First: I know Dirac's Delta isn't a function and hence shouldn't be treated like one. But this arose in a physics textbook so I'm looking for an answer that oversees that.
Consider the following function: $$f(x) = \begin{cases} \cos x , \quad \textrm{if} \quad -\pi/2 < x < \pi/2 \\ 0, \quad \textrm{otherwise} \end{cases}$$ And I want $f''(x)$. So I can just differentiate two times directly, to obtain: $$f(x) = \begin{cases} -\cos x , \quad \textrm{if} \quad -\pi/2 < x < \pi/2 \\ 0, \quad \textrm{otherwise} \end{cases}$$ However, if I decide to write: $$f(x) = H(-\pi/2)\cos x - H(\pi/2)\cos x$$ ($H(x)$ stands for Heaviside's step function). I can't differentiate twice. Moreover, if I decide to write: $$f'(x) = - H(-\pi/2)\sin x + H(\pi/2)\sin x$$ I'll obtain: $$f''(x) = -\delta(-\pi/2)\cos x + \delta(\pi/2)\cos x$$ However $$\int f''(x) dx = - \cos(-\pi/2) + \cos (\pi/2) = 0$$ Which also doesn't make sense. Now, for another problem (where the discotinuity at the first derivative occured in a point where $f(x) \neq 0$) the author used Dirac's Delta and Heaviside to obtain the derivative. But here he just claims that since $f(x) = f''(x) = 0$ at the end points, we shouldn't worry about the deltas and just differentiate directly (as I did) to obtain the correct expression. My question comes from the fact that I can seemingly define the function and it's first derivative in the three ways I did, and the three ways give me different expressions for the second derivative. Why?

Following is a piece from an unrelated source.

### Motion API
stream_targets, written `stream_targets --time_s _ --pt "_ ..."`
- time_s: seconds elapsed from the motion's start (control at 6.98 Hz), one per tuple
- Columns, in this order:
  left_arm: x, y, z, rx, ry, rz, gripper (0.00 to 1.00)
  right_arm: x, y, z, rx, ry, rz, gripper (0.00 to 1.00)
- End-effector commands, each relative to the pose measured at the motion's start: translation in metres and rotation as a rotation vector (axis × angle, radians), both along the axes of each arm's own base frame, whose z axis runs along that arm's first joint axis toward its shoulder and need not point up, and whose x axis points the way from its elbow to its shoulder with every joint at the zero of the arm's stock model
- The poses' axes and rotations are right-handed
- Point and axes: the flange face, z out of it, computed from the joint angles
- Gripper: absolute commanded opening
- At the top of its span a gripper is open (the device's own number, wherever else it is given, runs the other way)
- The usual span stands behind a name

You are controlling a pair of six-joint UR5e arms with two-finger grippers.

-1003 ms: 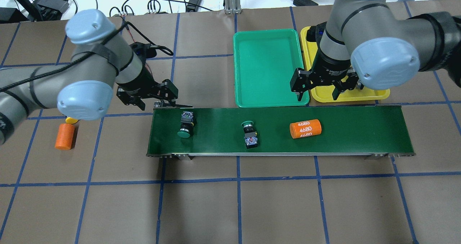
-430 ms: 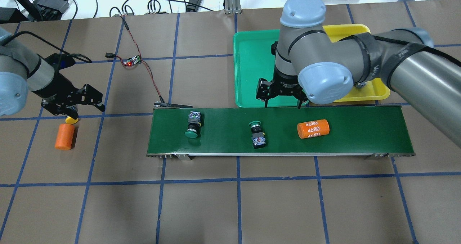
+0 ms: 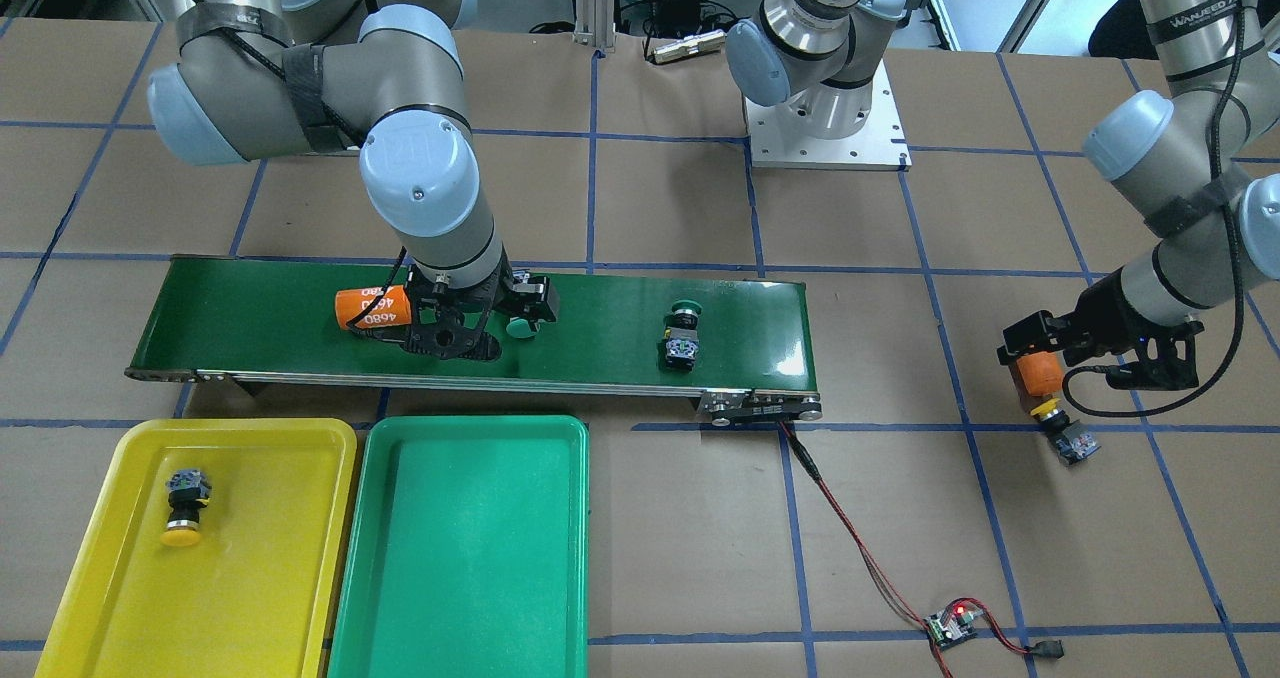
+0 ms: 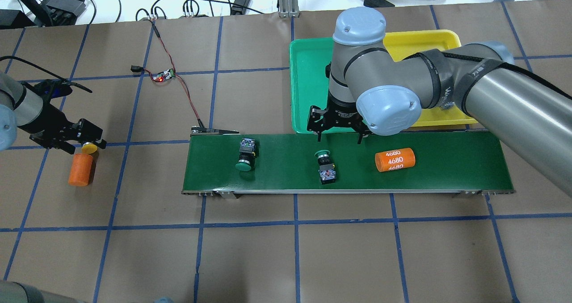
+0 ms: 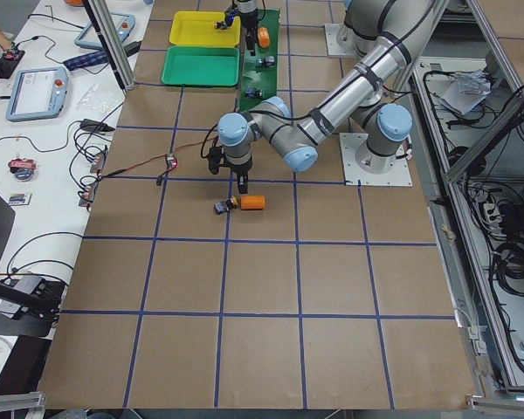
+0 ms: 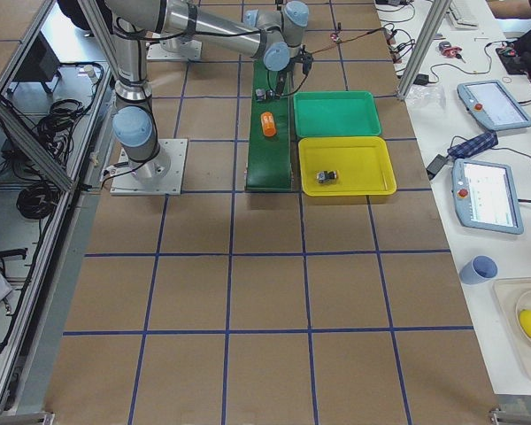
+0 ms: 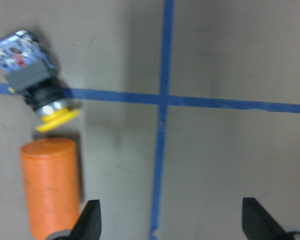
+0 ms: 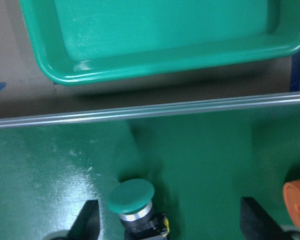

$H(\frac{\pi}{2})$ does not depend on $x$. It is not a function of $x$. It is a constant. And it should not become $\delta$ when taking the second derivative.
It also mean that your definition of $f$ is incorrect. Likely you intended
$$f(x) = H(x + \frac{\pi}{2}) \cos x - H(x - \frac{\pi}{2}) \cos x$$
Now you need to differentiate it.